Miralis is an experimental system that virtualises firmware
https://miralis-firmware.github.io/
MIT License
12 stars 0 forks source link

Linux loop issue with sifive-u54 cpu after booting. #130

Closed NoeTerrier closed 2 months ago

NoeTerrier commented 2 months ago

Using sifive-u54 cpu as the virtual cpu for qemu, linux boots but randomly falls in what appears to be an infinite loop.

To reproduce: checkout commit b7f014fe04fd78294af1ad965ec3a2a7b2dc9fad, add .arg("-cpu").arg("sifive-u54") to the runner's QEMU arguments and run just run linux. (with info log level and sufficient number of exits)
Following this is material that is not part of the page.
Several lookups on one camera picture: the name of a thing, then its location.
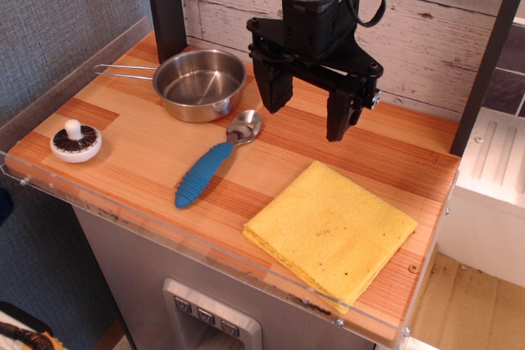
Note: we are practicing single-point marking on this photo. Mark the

Result: after few tries, it eventually ends up in a loop and finishes by maximal number of exits:

...
[    0.355441] 9pnet: Installing 9P2000 support
[    0.355751] Key type dns_resolver registered
[    0.382373] debug_vm_pgtable: [debug_vm_pgtable         ]: Validating architecture page table helpers
[    0.389111] clk: Disabling unused clocks
[    0.389492] PM: genpd: Disabling unused power domains
[    0.389709] ALSA device list:
[    0.389829]   No soundcards found.
[    0.431572] Freeing unused kernel image (initmem) memory: 3032K
[    0.432497] Run /init as init process

Hello from Linux!

[Error | miralis] Reached maximum number of exits: 99999
error: Recipe `run` failed on line 48 with exit code 1

Expected: Linux boots and power down gracefully:

...
[    0.328417] 9pnet: Installing 9P2000 support
[    0.328751] Key type dns_resolver registered
[    0.352291] debug_vm_pgtable: [debug_vm_pgtable         ]: Validating architecture page table helpers
[    0.358122] clk: Disabling unused clocks
[    0.358497] PM: genpd: Disabling unused power domains
[    0.358718] ALSA device list:
[    0.358846]   No soundcards found.
[    0.395570] Freeing unused kernel image (initmem) memory: 3032K
[    0.396239] Run /init as init process

Hello from Linux!

[    0.450809] reboot: Power down
NoeTerrier commented 2 months ago

I found a workaround with either one of these solutions:

So if the SEIP bit is reset it works, but I don't know why.

NoeTerrier commented 2 months ago

After further investigation, it seems that the SEIP bit of mip is not cleared. Typing to the keyboard seems to produce an external interrupt, which is correctly identified by Linux (exception code 9). Linux traps and the trap handler eventually calls plic_handle_irq. After handling of the interrupt, SEIP bit is still set.

Here is the code of plic_handle_irq in linux/drivers/irqchip/irq-sifive-plic.c.

/*
 * Handling an interrupt is a two-step process: first you claim the interrupt
 * by reading the claim register, then you complete the interrupt by writing
 * that source ID back to the same claim register.  This automatically enables
 * and disables the interrupt, so there's nothing else to do.
 */
static void plic_handle_irq(struct irq_desc *desc)
{
    struct plic_handler *handler = this_cpu_ptr(&plic_handlers);
    struct irq_chip *chip = irq_desc_get_chip(desc);
    void __iomem *claim = handler->hart_base + CONTEXT_CLAIM;
    irq_hw_number_t hwirq;

    WARN_ON_ONCE(!handler->present);

    chained_irq_enter(chip, desc);

    while ((hwirq = readl(claim))) {
        int err = generic_handle_domain_irq(handler->priv->irqdomain,
                            hwirq);
        if (unlikely(err)) {
            dev_warn_ratelimited(handler->priv->dev,
                         "can't find mapping for hwirq %lu\n", hwirq);
        }
    }

    chained_irq_exit(chip, desc);
}

Using gdb and stopping at the point of time when the loop occurs, in the trap handler, and manually clearing SEIP allows the shell to function a bit more before falling into the same loop again.